Earlier, it was demonstrated that salinity of 12 ppt improved growth, survival and welfare of salmon in RAS and was identified to be cost-efficient for prolonged land-based rearing of post-smolts before transfer to open sea cages. 

The first trial aimed to identify the O3 threshold for salmon post-smolts. To isolate the effects of ozone alone, the experiment was performed in a brackish water flow-through system. O3 was injected into a header tank, and the desired O3 concentration in each tank was achieved by mixing ozonated and non-ozonated water. 

The O3 concentration in each tank was expressed in millivolts and monitored regularly. We tested five different levels of ozone: (1) control = 230 mV, (2) low = 280 mV, (3) medium = 350 mV, (4) high = 425 mV, and (5) very high = 500 mV. 

This short-term exposure study lasted for 10 days. Significant mortality was found, around 36 per cent in the very high group on day six, which was above the humane endpoint set for the trial. This prompted termination of the treatment group. Mortality was also recorded in the high group, registering a cumulative mortality of around 33 per cent on day 10. The medium group’s cumulative mortality was no more than one per cent. 
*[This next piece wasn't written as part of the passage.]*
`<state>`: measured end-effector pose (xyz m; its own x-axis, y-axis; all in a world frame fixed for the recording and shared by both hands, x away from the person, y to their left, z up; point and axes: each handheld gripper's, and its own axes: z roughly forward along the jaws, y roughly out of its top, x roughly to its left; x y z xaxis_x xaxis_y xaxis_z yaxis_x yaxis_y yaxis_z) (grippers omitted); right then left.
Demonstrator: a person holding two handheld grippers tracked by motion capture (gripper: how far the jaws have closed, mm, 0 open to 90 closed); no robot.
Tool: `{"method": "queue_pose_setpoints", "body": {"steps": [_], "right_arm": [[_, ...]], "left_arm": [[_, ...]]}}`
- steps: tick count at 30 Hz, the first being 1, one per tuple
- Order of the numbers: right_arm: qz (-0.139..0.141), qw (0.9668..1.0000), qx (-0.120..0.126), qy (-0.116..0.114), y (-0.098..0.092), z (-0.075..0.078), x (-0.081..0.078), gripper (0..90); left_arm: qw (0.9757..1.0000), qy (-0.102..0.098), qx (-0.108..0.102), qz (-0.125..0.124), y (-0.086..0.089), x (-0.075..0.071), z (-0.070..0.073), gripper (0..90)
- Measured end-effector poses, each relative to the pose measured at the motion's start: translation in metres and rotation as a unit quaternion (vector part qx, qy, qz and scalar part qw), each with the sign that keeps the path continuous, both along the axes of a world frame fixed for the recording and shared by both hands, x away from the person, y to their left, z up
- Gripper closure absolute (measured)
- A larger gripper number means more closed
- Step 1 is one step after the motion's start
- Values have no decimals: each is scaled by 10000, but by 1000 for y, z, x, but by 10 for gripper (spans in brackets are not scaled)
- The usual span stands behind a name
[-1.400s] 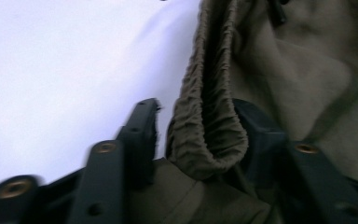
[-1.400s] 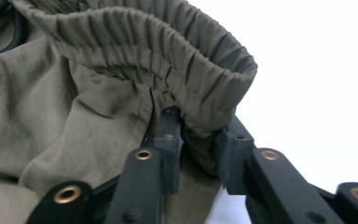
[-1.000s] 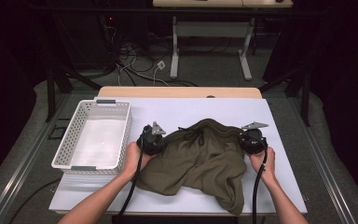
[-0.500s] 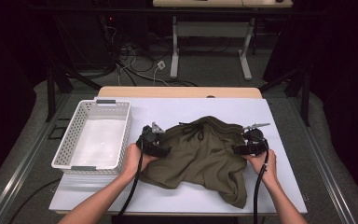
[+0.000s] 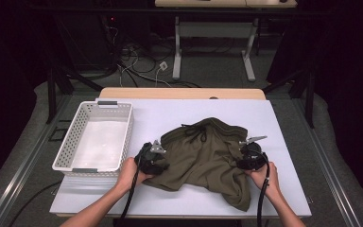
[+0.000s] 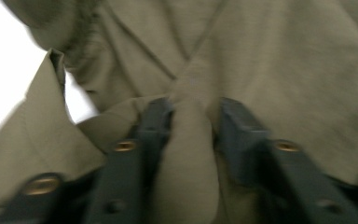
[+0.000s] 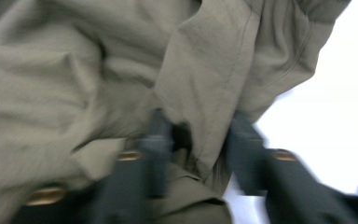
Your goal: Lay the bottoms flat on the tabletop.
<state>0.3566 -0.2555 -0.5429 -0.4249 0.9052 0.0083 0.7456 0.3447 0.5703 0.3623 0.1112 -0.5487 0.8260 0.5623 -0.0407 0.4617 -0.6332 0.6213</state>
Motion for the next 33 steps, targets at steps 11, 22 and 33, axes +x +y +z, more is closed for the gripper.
{"method": "queue_pose_setpoints", "body": {"steps": [11, 22, 33], "right_arm": [[295, 9991, -211, -241, -1, 8, -7, 863], [280, 9991, -136, -272, -9, 9, -5, 547], [-197, 9962, 142, -837, -17, 20, 15, 343]], "left_arm": [[9997, 94, -199, -88, 1, -26, 0, 868], [9974, -344, -452, 449, 0, -23, 21, 442], [9885, -613, -533, 1274, -11, 15, 23, 265]]}}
One of the drastic impacts of O3 application was how O3, particularly at 425 mV and higher, compromised gill health. Histopathology revealed extensive damage to branchial features, including widespread hyperplasia, lamellar clubbing and fusion, necrosis. Additionally found, was fish with compromised gill health had reduced chloride ion levels in the blood, which was a finding indicative of respiratory acidosis and a higher haematocrit level, showing the fish experienced compromised oxygen transport. 

During the trial, we also documented that fish from the two high groups were schooled near the water inlet prior to observed mortality which somehow supported the hypothesis that O3 resulted in respiratory compromise. Interestingly, the skin was not significantly affected by the treatments. Therefore, based on the results from this foundational study, we concluded that O3 levels of 300 to 350 mV was the safest range for post-smolt in brackish water.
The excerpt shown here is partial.